> Collected material:
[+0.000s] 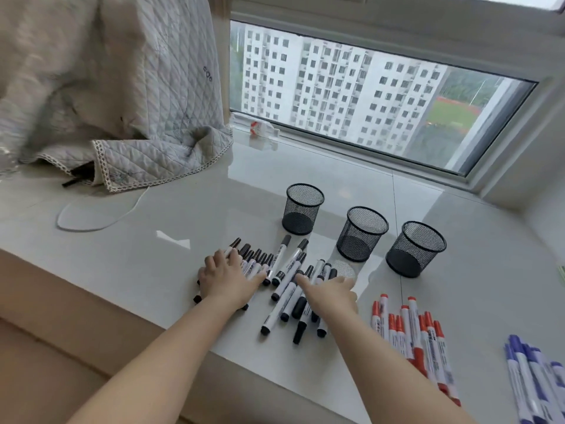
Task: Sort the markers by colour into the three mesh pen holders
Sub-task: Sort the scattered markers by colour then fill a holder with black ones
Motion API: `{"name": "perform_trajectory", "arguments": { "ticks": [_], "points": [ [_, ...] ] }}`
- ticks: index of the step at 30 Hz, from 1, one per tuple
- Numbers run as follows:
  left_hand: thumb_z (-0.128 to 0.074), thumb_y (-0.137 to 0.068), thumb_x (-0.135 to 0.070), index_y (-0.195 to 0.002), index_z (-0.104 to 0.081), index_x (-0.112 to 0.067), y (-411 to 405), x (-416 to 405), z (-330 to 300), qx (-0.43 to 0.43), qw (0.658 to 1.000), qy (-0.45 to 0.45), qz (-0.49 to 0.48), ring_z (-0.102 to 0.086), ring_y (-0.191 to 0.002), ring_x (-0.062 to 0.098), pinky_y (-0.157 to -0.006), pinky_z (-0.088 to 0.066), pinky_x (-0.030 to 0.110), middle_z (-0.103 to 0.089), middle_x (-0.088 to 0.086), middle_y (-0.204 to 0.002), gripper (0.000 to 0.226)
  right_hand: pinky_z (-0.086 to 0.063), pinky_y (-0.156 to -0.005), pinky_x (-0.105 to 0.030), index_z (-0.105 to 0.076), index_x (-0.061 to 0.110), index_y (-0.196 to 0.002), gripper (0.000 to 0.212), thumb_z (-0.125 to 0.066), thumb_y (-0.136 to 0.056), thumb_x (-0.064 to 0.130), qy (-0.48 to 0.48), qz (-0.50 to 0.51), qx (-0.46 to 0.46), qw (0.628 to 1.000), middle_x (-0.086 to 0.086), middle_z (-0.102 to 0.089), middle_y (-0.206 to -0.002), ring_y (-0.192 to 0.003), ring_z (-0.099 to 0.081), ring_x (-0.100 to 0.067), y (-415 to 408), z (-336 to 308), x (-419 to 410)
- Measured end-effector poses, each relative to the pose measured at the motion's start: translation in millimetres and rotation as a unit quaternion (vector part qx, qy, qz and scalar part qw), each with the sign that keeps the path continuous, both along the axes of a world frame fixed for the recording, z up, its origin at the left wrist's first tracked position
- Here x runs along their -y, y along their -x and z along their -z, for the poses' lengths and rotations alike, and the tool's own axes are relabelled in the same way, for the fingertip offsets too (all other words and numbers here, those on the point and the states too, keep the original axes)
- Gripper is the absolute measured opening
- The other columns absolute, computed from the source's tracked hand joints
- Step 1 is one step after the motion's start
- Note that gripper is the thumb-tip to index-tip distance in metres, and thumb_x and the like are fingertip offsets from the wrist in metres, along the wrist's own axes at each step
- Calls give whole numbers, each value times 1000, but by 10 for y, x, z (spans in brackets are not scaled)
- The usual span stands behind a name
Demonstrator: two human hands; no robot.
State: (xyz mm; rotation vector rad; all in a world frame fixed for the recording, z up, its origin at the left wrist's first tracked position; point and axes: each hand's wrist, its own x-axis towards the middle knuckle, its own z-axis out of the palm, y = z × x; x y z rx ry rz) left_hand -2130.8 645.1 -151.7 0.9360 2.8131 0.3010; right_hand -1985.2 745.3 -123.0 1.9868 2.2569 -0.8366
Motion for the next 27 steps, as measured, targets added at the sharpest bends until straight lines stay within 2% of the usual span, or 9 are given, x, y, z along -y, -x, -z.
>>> {"name": "perform_trajectory", "arguments": {
  "ticks": [3,7,15,19,22,27],
  "points": [
    [-27,-76,-80,-145,-16,-19,11,18,57,-7,1000,-4,-4,-20,-134,30,-108,-22,41,-17,9,-151,93,-41,-93,-40,-14,0,-142,107,-45,-74,76,-29,-21,39,999,-10,-23,-140,-129,-29,-28,89,46,45],
    [-26,-76,-80,-146,-15,-19,26,13,69,-14,1000,0,-12,-21,-133,29,-107,-22,40,-18,9,-150,93,-43,-89,-40,-14,2,-140,105,-52,-71,73,-45,-20,35,998,-8,-24,-136,-126,-29,-27,164,119,75],
    [-25,-80,-77,-143,-21,-26,69,38,109,-24,999,-7,-25,-25,-127,29,-99,-27,42,-24,7,-144,81,-40,-95,-41,-14,2,-141,98,-45,-78,70,-75,-37,25,996,-10,-23,-140,-128,-29,-30,131,206,39],
    [-24,-83,-73,-141,-22,-30,102,38,108,-19,999,-10,-37,-27,-123,28,-95,-30,43,-27,7,-139,73,-38,-98,-42,-13,4,-143,87,-38,-86,64,-91,-49,10,995,-11,-22,-144,-129,-29,-31,81,233,39],
    [-24,-88,-65,-143,-17,-32,128,48,113,-20,999,-18,-47,-28,-123,27,-94,-32,43,-28,6,-137,64,-38,-97,-42,-16,5,-142,74,-30,-92,57,-113,-56,11,992,-12,-25,-142,-127,-32,-31,44,247,40],
    [-20,-92,-60,-146,-7,-28,171,39,98,-11,998,-8,-55,-31,-122,28,-89,-37,43,-29,8,-138,64,-37,-98,-41,-15,4,-142,67,-31,-95,48,-107,-50,9,993,-12,-24,-142,-127,-32,-31,46,225,40]
  ]
}}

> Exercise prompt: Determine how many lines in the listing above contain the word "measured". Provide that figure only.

> Solution: 3